This function must be called by a single thread and after all threads that called cnmemMalloc/cnmemFree have joined. This function is not thread-safe.
- Return
CNMEM_STATUS_SUCCESS, if everything goes fine, CNMEM_STATUS_NOT_INITIALIZED, if the cnmemInit function has not been called, CNMEM_STATUS_CUDA_ERROR, if an error happens in one of the CUDA functions.
-
cnmemStatus_t
cnmemRetain
()¶ Increase the internal reference counter of the context object.
This function increases the internal reference counter of the library. The purpose of that reference counting mechanism is to give more control to the user over the lifetime of the library. It is useful with scoped memory allocation which may be destroyed in a final memory collection after the end of main(). That function is thread-safe.
- Return
CNMEM_STATUS_SUCCESS, if everything goes fine, CNMEM_STATUS_NOT_INITIALIZED, if the cnmemInit function has not been called,
-
cnmemStatus_t
cnmemRelease
()¶ Decrease the internal reference counter of the context object.
This function decreases the internal reference counter of the library. The purpose of that reference counting mechanism is to give more control to the user over the lifetime of the library. It is useful with scoped memory allocation which may be destroyed in a final memory collection after the end of main(). That function is thread-safe.
You can use
cnmemRelease
to explicitly finalize the library.- Return
CNMEM_STATUS_SUCCESS, if everything goes fine, CNMEM_STATUS_NOT_INITIALIZED, if the cnmemInit function has not been called,
-
cnmemStatus_t
cnmemRegisterStream
(cudaStream_t stream)¶ Add a new stream to the pool of managed streams on a device.
This function registers a new stream into a device memory manager. It is thread-safe.
- Return
CNMEM_STATUS_SUCCESS, if everything goes fine, CNMEM_STATUS_INVALID_ARGUMENT, if one of the argument is invalid,
-
cnmemStatus_t
cnmemMalloc
(void **ptr, size_t size, cudaStream_t stream)¶ Allocate memory.
This function allocates memory and initializes a pointer to device memory. If no memory is available, it returns a CNMEM_STATUS_OUT_OF_MEMORY error. This function is thread safe.

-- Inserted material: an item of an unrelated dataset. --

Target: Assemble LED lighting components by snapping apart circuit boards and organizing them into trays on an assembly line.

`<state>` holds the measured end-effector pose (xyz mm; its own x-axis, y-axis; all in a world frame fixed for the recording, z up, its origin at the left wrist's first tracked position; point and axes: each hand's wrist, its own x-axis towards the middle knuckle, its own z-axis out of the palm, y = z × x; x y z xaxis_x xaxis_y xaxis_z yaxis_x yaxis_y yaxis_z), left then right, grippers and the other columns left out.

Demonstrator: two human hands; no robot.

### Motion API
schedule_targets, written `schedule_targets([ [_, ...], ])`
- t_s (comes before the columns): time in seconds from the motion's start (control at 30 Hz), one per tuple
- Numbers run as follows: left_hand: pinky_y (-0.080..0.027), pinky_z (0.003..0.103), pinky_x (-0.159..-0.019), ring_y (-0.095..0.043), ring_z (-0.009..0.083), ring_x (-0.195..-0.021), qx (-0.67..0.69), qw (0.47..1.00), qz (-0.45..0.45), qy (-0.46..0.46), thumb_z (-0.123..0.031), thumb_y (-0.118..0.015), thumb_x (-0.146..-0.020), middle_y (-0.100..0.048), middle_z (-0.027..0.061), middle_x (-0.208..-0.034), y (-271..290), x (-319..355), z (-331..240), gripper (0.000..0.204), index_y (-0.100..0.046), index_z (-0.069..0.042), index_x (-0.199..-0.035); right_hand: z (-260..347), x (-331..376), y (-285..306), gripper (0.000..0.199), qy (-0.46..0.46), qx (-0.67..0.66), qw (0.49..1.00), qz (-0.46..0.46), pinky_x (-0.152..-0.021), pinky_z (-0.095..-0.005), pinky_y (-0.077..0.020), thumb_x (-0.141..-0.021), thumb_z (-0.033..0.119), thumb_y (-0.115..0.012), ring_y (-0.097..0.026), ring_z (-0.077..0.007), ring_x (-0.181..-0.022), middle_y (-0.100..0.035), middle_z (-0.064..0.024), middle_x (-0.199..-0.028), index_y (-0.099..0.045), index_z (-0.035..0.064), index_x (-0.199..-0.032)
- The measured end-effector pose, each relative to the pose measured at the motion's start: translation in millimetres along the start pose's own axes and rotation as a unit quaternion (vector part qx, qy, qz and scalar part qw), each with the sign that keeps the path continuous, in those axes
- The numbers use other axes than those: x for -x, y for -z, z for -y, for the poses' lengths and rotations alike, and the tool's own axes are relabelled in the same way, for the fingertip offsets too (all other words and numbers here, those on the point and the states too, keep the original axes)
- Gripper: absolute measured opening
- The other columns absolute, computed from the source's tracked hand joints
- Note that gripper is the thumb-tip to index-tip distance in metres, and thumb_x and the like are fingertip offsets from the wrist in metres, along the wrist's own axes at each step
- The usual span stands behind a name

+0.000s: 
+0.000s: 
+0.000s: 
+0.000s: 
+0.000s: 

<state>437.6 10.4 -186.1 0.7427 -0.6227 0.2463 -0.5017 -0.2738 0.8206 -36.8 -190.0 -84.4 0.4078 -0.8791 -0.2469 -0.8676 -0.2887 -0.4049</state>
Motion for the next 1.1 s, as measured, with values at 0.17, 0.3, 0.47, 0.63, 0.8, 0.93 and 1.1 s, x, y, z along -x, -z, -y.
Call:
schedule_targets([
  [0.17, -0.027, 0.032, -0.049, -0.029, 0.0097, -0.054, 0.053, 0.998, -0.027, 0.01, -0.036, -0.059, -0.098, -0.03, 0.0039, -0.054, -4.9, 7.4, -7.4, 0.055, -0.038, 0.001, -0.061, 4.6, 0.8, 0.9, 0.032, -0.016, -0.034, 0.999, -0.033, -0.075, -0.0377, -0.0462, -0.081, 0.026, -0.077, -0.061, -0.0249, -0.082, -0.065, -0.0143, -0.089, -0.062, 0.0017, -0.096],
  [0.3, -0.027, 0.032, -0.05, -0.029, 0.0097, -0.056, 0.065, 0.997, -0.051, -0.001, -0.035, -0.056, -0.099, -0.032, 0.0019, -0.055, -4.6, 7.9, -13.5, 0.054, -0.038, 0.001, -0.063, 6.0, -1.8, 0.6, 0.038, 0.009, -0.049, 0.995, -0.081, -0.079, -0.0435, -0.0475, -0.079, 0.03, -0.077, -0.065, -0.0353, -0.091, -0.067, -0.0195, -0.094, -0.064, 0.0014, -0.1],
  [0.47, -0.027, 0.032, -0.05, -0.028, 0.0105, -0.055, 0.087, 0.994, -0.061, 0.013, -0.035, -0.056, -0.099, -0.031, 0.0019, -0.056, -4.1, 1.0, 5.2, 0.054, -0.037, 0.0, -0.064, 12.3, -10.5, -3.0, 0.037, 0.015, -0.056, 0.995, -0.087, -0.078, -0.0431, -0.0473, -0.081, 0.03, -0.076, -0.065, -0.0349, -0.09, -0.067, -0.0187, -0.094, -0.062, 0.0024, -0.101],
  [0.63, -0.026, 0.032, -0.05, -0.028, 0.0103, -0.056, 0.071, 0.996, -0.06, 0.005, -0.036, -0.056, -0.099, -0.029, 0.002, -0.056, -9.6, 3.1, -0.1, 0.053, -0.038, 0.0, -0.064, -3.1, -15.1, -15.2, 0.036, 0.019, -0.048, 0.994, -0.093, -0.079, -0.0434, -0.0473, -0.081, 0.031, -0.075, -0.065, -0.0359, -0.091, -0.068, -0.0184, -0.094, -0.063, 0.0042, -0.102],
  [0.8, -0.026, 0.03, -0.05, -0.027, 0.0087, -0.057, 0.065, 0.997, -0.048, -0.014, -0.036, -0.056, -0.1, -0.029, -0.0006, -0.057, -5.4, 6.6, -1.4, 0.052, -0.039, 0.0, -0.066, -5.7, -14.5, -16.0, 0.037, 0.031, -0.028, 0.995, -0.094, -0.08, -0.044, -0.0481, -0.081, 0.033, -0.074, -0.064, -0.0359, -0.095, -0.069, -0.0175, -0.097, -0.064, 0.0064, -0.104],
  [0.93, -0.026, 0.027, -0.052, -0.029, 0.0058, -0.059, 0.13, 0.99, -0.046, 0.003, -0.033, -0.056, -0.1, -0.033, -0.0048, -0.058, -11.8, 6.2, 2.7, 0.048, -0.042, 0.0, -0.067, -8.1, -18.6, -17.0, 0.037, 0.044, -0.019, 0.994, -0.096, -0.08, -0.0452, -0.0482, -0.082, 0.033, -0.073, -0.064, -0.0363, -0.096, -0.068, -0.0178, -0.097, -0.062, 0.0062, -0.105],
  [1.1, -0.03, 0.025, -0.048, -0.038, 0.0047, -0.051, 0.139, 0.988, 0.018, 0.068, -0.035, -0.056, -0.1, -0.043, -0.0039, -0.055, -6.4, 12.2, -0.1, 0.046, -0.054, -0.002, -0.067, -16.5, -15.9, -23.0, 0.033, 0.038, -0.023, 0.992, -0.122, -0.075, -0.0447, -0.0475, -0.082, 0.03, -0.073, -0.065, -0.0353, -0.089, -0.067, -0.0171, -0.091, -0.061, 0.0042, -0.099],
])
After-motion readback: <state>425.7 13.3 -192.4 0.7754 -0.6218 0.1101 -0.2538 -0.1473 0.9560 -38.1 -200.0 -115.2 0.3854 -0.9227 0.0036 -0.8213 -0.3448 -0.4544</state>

The behavior of that function is the following:
If the stream is NULL, the root memory manager is asked to allocate a buffer of device memory. If there’s a buffer of size larger or equal to the requested size in the list of free blocks, it is returned. If there’s no such buffer but the manager is allowed to grow its memory usage (the CNMEM_FLAGS_CANNOT_GROW flag is not set), the memory manager calls cudaMalloc. If cudaMalloc fails due to no more available memory or the manager is not allowed to grow, the manager attempts to steal memory from one of its children (unless CNMEM_FLAGS_CANNOT_STEAL is set). If that attempt also fails, the manager returns CNMEM_STATUS_OUT_OF_MEMORY.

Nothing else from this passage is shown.